■ Exercise goal: Reproduce each line below with no alterations.

____ Supplied material

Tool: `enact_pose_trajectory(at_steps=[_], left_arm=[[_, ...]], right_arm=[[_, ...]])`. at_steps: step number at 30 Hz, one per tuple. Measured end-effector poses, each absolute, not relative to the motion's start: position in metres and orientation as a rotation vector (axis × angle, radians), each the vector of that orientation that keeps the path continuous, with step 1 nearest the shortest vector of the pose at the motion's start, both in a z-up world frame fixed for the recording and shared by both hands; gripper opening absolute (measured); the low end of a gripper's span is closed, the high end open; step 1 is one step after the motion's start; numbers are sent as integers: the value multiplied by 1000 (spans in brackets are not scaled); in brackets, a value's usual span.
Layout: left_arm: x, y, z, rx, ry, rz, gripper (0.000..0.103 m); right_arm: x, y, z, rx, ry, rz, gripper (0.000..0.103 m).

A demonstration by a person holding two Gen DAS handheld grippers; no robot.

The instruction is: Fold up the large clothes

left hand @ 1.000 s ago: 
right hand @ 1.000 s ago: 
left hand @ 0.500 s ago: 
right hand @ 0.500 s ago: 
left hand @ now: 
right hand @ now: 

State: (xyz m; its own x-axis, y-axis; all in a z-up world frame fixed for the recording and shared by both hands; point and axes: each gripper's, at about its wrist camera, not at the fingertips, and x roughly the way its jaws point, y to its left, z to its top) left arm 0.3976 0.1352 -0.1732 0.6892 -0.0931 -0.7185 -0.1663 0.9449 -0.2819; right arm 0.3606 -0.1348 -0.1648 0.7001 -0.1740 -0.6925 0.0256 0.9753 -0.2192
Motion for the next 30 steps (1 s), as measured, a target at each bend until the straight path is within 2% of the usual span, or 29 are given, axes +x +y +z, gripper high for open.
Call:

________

■ Response to the task:
Tool: `enact_pose_trajectory(at_steps=[_], left_arm=[[_, ...]], right_arm=[[_, ...]])`. at_steps: step number at 30 Hz, one per tuple. Measured end-effector poses, each absolute, not relative to the motion's start: position in metres and orientation as a rotation vector (axis × angle, radians), each the vector of that orientation that keeps the path continuous, with step 1 nearest the shortest vector of the pose at the motion's start, both in a z-up world frame fixed for the recording and shared by both hands; gripper opening absolute (measured); the low end of a gripper's span is closed, the high end open; step 1 is one step after the motion's start; numbers are sent as integers: the value multiplied by 1000 (spans in brackets are not scaled); in brackets, a value's usual span.
Layout: left_arm: x, y, z, rx, ry, rz, gripper (0.000..0.103 m); right_arm: x, y, z, rx, ry, rz, gripper (0.000..0.103 m).

A demonstration by a person holding two Gen DAS handheld grippers; no robot.

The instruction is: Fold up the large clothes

left hand @ 1.000 s ago: 
right hand @ 1.000 s ago: 
left hand @ 0.500 s ago: 
right hand @ 0.500 s ago: 
left hand @ now: 
right hand @ now: 

State: (xyz m; its own x-axis, y-axis; all in a z-up world frame fixed for the recording and shared by both hands; point and axes: each gripper's, at about its wrist camera, not at the fingertips, and x roughly the way its jaws point, y to its left, z to its top) left arm 0.3976 0.1352 -0.1732 0.6892 -0.0931 -0.7185 -0.1663 0.9449 -0.2819; right arm 0.3606 -0.1348 -0.1648 0.7001 -0.1740 -0.6925 0.0256 0.9753 -0.2192
Motion for the next 30 steps (1 s), as measured, a target at each bend until the straight path is within 2% of the usual span, or 29 are given, axes +x +y +z, gripper high for open.
Call:

The requested output has been fully supplied.